3 Replies
      Latest reply on May 29, 2020 7:21 PM by Liberty 456
      Liberty 456 Level 1 Level 1 (0 points)

        Hi, I'd like to offer my users the option to save an encrypted backup of their data, from CoreData, to a place of their choosing. Just a textfile with the data in json format. How I envisage it is that they will click the backup button, a popup will ask them to input a password, then they'll save the outputted file somewhere. I don't know how to implement this. I've been playing around with CryptoKit in a playground, but tutorials seem few and far between. What is available isn't geared towards explaining how to do what I want to do. Does anyone know of a resource or tutorial that could help me learn to implement this feature? Any help much appreciated.

        • Re: Encrypted backup
          eskimo Apple Staff Apple Staff (13,905 points)

          The droid you’re looking for here is AES.GCM.SealedBox.  This will take data and encrypt it using AES-GCM, our recommended form of symmetric encryption (critically, it’s authenticated encryption).

          The encryption key is represented by a SymmetricKey value.  Unfortunately there is no easy way to derive this directly from a password.  The standard way to do this, PBKDF2, isn’t supported in Apple CryptoKit (r. 51744434).

          This means you have to use CommonCrypto to do the key derivation.  This is a lot less pleasant than CryptoKit.  To get you started I’ve pasted in a wrapper below.

          IMPORTANT Make sure you supply salt and choose the rounds wisely.  See the Wikipedia article for some advice on that front.

          Also, there are better key derivation algorithms you might use for this problem — things like scrypt — but none of those have APIs in the Apple SDKs.  You might want to look into third-party implementations.

          Share and Enjoy

          Quinn “The Eskimo!”
          Apple Developer Relations, Developer Technical Support, Core OS/Hardware
          let myEmail = "eskimo" + "1" + "@apple.com"
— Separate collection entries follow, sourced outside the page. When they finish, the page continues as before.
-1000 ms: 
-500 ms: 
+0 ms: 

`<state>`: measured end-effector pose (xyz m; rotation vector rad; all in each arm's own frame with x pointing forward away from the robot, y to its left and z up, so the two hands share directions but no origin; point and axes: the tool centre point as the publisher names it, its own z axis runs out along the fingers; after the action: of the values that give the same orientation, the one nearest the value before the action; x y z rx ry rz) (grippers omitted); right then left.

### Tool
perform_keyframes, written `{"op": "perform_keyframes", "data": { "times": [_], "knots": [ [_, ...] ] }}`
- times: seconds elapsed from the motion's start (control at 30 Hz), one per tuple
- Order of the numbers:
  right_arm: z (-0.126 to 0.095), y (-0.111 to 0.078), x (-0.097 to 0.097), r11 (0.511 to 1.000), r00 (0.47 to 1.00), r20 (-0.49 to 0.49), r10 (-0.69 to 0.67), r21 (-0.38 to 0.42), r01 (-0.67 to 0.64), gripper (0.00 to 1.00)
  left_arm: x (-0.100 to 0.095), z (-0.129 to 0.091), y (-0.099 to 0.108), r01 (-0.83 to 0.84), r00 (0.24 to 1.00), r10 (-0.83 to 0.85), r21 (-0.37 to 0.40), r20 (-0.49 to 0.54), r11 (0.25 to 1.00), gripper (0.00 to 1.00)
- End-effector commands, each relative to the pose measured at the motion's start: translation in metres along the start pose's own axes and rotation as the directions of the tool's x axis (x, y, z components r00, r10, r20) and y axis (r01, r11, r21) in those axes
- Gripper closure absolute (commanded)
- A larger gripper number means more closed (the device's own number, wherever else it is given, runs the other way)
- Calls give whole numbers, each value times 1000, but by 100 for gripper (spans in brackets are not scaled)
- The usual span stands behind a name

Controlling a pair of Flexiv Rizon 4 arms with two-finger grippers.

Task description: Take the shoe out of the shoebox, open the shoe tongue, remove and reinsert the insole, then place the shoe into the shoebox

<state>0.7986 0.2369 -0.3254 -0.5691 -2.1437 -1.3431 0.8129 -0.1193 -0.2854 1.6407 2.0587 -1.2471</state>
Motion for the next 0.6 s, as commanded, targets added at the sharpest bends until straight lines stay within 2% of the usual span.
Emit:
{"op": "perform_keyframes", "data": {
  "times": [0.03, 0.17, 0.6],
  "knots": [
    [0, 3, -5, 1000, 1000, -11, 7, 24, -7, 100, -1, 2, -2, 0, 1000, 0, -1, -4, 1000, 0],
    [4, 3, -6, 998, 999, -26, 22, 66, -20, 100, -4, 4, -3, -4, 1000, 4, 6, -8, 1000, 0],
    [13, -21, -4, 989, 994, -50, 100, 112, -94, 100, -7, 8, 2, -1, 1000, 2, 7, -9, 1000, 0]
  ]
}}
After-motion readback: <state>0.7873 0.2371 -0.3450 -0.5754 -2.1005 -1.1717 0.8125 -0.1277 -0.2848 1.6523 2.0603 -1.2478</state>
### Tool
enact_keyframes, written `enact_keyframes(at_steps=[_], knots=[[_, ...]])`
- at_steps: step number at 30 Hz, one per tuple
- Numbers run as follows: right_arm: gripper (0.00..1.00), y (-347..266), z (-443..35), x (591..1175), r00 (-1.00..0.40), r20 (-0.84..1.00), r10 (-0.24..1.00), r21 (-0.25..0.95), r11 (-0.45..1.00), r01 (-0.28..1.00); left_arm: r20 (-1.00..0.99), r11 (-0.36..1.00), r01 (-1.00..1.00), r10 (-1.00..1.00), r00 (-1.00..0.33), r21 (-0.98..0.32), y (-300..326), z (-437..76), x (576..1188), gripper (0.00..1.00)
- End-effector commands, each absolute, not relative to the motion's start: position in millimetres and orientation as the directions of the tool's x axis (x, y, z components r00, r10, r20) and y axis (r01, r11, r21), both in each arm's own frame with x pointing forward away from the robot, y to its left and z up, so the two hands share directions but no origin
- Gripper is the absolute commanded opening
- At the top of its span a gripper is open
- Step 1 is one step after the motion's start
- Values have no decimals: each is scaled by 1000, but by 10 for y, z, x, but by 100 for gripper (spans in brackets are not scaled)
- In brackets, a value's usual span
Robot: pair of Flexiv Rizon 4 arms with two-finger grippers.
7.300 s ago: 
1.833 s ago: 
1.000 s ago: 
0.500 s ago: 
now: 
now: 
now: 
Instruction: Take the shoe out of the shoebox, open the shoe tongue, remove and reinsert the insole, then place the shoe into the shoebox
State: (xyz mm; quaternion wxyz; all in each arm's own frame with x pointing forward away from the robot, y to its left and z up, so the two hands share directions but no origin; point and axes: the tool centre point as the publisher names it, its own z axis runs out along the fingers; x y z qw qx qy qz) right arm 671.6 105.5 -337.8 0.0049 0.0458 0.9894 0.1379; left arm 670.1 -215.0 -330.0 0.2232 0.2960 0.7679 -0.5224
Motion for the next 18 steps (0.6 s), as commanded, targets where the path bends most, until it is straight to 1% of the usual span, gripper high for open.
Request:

          func pbkdf2SHA256Key(size: Int, from password: String, salt: Data, rounds: Int) throws -> Data {
              precondition(size != 0)         // Otherwise `baseAddress` could be `nil`.
              let rounds32 = UInt32(rounds)   // We trap if you ask for way too many.
              return try password.withCString { passwordPtr in
                  return try salt.withUnsafeBytes { saltBuf in
                      var output = [UInt8](repeating: 0, count: size)
                      let err = CCKeyDerivationPBKDF(
                          CCPBKDFAlgorithm(kCCPBKDF2),
                          passwordPtr, strlen(passwordPtr),
                          saltBuf.baseAddress!.assumingMemoryBound(to: UInt8.self),
                          saltBuf.count,
                          CCPseudoRandomAlgorithm(kCCPRFHmacAlgSHA256),
                          rounds32,
                          &output, output.count
                      )
                      guard err == 0 else {
                          throw NSError(domain: NSOSStatusErrorDomain, code: Int(err), userInfo: nil)
                      }
                      return Data(output)
                  }
              }
          }
            • Re: Encrypted backup
              Liberty 456 Level 1 Level 1 (0 points)

              Thanks heaps, Eskimo.

              I'll take a look at it all and see if I can nut it out. I'm very much a novice, so I may have some more questions after I've tackled what you've given me.

              Cheers



              • Re: Encrypted backup
                Liberty 456 Level 1 Level 1 (0 points)

                I think I've got the logic of it now. Because I'm a bit slow, could you please correct me if I have this wrong.

                1. A key is derived from a password.
                2. It's used to encrypt the textfile.

                3. It can then be gotten rid of, because when it comes to decryption the same key will be derived from password input again and used to decrypt the file?


                Or perhaps a different key is always generated, in which case 1, 2, and 3 combined would not work?